The base architecture is as follows:

-Redis Database 1 - Archive & category data
|
|- SET_xxxxxxxxxx <- A Category.
|  |- archives <- Serialized array of IDs this category holds (if static)
|  |- search <- Search predicate of this category (if dynamic)
|  |- name <- Name of the Category, as set by the User
|  |- pinned <- Whether the category is pinned in the index or not
|
|- **************************************** <- 40-character long ID for every logged archive
|  |- tags <- Saved tags
|  |- name <- Name of the archive file, kept for filesystem checks
|  |- title <- Title of the archive, as set by the User
|  |- file <- Filesystem path to archive
|  |- isnew <- Whether the archive has been opened in LRR once or not
|  |- filesizes <- Size in bytes of each file in the archive, as a serialized JSON array.

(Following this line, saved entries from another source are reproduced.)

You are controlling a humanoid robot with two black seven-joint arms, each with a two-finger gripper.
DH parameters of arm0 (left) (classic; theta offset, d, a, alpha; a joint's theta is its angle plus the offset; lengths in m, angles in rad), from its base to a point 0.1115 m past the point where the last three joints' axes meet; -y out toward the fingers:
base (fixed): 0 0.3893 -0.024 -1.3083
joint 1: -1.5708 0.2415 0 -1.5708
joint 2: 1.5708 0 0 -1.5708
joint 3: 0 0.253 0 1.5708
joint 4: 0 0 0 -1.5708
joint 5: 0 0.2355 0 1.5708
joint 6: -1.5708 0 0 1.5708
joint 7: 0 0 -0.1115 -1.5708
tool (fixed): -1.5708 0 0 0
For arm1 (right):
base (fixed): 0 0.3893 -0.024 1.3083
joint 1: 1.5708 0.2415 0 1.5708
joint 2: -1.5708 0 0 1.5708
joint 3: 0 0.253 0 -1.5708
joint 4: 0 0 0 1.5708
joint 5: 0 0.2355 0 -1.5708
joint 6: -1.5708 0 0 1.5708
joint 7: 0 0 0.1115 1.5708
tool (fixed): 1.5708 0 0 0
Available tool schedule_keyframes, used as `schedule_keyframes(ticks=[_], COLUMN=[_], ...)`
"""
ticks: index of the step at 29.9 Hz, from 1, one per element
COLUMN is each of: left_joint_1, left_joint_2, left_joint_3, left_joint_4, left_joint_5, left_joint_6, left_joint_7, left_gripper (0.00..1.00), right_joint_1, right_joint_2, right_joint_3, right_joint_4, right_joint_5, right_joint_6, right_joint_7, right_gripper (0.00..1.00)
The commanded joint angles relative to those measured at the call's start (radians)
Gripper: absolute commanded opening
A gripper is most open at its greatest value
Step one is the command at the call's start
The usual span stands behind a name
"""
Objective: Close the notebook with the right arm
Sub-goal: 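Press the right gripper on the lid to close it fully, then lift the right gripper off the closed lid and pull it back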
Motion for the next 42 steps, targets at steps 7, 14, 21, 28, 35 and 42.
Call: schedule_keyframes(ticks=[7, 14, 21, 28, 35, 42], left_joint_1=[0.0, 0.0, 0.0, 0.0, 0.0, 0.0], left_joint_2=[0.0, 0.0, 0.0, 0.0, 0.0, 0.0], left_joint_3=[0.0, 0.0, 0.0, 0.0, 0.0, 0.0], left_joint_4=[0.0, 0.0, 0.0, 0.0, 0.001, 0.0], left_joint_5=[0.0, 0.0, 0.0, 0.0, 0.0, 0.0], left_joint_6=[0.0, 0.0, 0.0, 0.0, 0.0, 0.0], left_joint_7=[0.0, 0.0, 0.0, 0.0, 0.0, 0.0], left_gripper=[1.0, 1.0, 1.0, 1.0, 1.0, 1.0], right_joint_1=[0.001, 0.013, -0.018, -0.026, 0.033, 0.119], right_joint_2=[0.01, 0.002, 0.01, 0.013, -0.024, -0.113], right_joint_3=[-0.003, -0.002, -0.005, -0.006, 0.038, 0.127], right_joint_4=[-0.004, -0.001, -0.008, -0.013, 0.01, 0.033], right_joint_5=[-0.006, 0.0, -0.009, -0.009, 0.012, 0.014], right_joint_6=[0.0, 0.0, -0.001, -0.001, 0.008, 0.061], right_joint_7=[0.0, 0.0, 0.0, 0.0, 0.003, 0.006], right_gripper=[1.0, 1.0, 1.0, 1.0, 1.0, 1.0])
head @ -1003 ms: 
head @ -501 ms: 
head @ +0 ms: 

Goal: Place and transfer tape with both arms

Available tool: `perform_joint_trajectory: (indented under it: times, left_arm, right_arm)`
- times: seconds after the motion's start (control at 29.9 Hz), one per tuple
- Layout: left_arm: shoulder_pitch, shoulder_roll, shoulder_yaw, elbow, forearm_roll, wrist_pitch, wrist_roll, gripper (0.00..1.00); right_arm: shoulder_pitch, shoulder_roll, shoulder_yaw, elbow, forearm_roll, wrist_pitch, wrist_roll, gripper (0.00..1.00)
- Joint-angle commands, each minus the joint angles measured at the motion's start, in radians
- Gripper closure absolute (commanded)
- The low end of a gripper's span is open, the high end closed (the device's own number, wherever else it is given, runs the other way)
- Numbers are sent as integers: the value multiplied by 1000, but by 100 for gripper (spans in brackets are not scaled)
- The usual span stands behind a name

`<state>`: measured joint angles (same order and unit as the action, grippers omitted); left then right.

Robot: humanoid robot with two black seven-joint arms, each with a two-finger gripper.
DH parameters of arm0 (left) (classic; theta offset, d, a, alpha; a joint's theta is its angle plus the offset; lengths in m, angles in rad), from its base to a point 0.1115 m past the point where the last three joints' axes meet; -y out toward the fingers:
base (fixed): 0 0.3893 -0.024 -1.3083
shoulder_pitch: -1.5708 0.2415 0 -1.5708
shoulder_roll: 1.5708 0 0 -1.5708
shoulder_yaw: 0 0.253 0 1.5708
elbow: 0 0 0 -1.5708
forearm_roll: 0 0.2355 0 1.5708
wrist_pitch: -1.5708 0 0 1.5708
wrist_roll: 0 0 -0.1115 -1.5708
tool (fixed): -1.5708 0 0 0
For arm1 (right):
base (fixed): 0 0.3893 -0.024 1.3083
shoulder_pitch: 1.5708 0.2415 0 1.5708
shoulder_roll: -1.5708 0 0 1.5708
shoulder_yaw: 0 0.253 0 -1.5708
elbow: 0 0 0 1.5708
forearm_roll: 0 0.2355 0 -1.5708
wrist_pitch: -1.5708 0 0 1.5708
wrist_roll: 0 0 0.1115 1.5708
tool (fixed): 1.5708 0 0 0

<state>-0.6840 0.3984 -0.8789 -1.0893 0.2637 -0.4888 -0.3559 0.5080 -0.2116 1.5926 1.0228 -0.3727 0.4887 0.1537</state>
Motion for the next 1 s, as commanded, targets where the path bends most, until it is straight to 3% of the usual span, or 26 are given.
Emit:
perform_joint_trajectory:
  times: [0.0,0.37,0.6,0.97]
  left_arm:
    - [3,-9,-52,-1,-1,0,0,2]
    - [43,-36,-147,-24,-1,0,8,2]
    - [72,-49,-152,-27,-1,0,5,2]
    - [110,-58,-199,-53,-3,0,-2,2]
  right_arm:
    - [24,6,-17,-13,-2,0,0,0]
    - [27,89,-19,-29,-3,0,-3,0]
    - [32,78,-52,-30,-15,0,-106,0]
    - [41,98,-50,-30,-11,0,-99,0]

This value is only present if the archive has been opened once for reading.
|  |- pagecount <- Number of pages of the archive file
|  |- progress <- Reading progress, if server-side progress is enabled
|  +- thumbhash <- SHA-1 hash of the first image of the archive
+

-Redis Database 2 - Configuration
|
|- LRR_PLUGIN_xxxxxxx <- Settings for a plugin with namespace xxxxxxx
|
|- LRR_TOTALPAGESTAT <- Total pages read
|
|- LRR_FILEMAP <- Shinobu Filemap, maps IDs in the database to their location on the filesystem
|
|- LRR_CONFIG <- Configuration keys, usually set through the LRR Configuration page.
|  |- htmltitle
|  |- motd
|  |- dirname  <- Content directory
|  |- thumbdir <- Thumbnail directory  
|  |- tempmaxsize <- Temp folder max size 
|  |- enableresize <- Whether automatic image resizing is enabled  
|  |- sizethreshold <- Auto-resizing threshold
|  |- readerquality <- Auto-resizing quality
|  |- enablecors <- Whether CORS headers are enabled 
|  |- tagruleson <- Whether tag rules are enabled
|  |- tagrules <- Tag rules, saved as a big ol' string
|  |- devmode  <- Whether debug mode is enabled
|  |- enablepass <- Enable/Disable Password Authentication.
|  |- nofunmode <- Whether No-Fun Mode is enabled
|  |- pagesize <- Amount of archives per Index page 
|  +- apikey <- Key for API requests
|
+- LRR_TAGRULES <- Computed Tag Rules, as a Redis list


-Redis Database 3 - Search indexes
|
|- LRR_URLMAP <- Maps archive IDs to their source: tag, used by the Downloader system.
|
|- LRR_STATS <- Redis sorted set used to build the statistics/tag cloud JSON.
|
|- LRR_UNTAGGED <- Redis set of archive IDs that don't have any tags (except for tags added automatically by the autotagger)
|
|- LRR_TITLES <- Redis lexicographically sorted set containing all titles in the DB, alongside their ID. (In the "title\0ID" format)
|
|- INDEX_***:**** <- Each tag(namespaced or not) has a matching Redis set, with all the IDs that have this tag in their metadata. This is used for search indexing.
|
+- LRR_SEARCHCACHE <- Search Cache
   |- $columnfilter-$filter-$sortkey-$sortorder-$newonly <- Unique ID for a search. The search result is serialized and saved as the value for this ID.
   +- --title-asc-0 <- Example ID for a search made on titles with no filters.

The archive IDs computed by LRR are created by taking the first 512KBs of the file, and computing a SHA-1 hash from this data.

You can find the code used for the calculation in LANraragi::Utils::Database.